Records from a collection:

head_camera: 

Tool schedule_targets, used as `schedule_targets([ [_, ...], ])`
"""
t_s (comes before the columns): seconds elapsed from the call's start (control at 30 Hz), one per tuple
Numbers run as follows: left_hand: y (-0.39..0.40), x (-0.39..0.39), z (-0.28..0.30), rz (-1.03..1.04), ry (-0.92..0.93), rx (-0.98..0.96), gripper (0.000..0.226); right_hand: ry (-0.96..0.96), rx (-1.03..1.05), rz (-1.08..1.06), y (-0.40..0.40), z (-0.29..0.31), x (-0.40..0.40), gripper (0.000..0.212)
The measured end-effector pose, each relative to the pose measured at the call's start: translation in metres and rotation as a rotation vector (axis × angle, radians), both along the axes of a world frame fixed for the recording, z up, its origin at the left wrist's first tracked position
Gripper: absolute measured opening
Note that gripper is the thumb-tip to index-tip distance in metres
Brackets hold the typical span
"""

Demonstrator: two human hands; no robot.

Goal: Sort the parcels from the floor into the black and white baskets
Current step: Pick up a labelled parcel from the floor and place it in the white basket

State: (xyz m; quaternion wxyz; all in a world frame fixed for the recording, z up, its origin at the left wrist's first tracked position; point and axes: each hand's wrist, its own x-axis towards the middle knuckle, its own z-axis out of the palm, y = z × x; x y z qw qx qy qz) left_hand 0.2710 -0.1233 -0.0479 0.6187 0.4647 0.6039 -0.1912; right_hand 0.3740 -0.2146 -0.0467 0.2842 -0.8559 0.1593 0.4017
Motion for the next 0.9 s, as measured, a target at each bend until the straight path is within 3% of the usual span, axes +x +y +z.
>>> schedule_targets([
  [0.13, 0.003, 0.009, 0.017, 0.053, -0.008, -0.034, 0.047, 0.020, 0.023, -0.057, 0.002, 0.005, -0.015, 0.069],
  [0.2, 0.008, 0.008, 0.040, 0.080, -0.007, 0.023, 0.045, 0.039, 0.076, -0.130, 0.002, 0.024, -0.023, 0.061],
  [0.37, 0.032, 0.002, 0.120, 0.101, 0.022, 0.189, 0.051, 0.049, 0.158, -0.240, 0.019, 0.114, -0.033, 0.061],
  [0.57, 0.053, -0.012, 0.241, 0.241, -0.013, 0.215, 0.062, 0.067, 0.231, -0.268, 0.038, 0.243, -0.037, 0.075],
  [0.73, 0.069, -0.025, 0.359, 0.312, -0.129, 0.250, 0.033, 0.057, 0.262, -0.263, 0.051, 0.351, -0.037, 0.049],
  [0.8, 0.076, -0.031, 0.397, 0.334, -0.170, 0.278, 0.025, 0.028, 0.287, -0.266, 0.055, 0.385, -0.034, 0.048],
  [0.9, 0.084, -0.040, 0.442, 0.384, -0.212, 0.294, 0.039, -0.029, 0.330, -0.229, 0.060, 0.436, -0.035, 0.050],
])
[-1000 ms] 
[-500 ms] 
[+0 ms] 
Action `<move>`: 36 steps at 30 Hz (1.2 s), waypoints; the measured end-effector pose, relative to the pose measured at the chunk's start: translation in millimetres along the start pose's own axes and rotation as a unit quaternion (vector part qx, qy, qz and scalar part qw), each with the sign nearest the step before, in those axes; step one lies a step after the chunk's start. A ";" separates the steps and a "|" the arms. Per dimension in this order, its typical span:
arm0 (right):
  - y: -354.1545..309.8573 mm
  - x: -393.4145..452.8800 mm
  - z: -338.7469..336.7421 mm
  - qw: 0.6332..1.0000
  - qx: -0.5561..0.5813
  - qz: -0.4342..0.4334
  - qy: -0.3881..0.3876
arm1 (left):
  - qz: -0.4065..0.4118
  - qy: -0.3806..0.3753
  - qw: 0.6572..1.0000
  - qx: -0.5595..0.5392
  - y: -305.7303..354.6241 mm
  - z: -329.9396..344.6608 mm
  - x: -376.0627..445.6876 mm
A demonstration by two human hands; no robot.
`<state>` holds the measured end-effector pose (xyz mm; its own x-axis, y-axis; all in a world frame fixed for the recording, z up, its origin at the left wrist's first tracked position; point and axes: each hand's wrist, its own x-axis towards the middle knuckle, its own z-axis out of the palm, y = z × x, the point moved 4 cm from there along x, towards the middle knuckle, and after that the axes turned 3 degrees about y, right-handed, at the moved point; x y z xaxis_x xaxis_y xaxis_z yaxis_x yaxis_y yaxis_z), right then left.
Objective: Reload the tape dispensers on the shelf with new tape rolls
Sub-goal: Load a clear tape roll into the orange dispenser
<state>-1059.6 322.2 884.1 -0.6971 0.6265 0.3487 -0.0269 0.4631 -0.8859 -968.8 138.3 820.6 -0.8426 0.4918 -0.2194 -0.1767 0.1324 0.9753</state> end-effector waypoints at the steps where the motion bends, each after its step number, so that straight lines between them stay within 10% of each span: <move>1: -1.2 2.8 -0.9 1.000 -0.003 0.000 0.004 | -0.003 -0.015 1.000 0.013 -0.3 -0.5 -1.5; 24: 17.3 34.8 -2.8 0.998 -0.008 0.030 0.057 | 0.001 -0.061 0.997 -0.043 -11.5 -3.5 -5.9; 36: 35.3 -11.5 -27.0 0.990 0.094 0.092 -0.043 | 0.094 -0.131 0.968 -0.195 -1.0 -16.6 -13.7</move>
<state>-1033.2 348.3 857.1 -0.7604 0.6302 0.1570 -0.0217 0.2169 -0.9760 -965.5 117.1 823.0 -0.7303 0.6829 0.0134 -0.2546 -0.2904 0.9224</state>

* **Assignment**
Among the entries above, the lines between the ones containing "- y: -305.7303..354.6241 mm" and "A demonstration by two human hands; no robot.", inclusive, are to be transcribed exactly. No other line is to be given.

* **Your response**
  - y: -305.7303..354.6241 mm
  - z: -329.9396..344.6608 mm
  - x: -376.0627..445.6876 mm
A demonstration by two human hands; no robot.

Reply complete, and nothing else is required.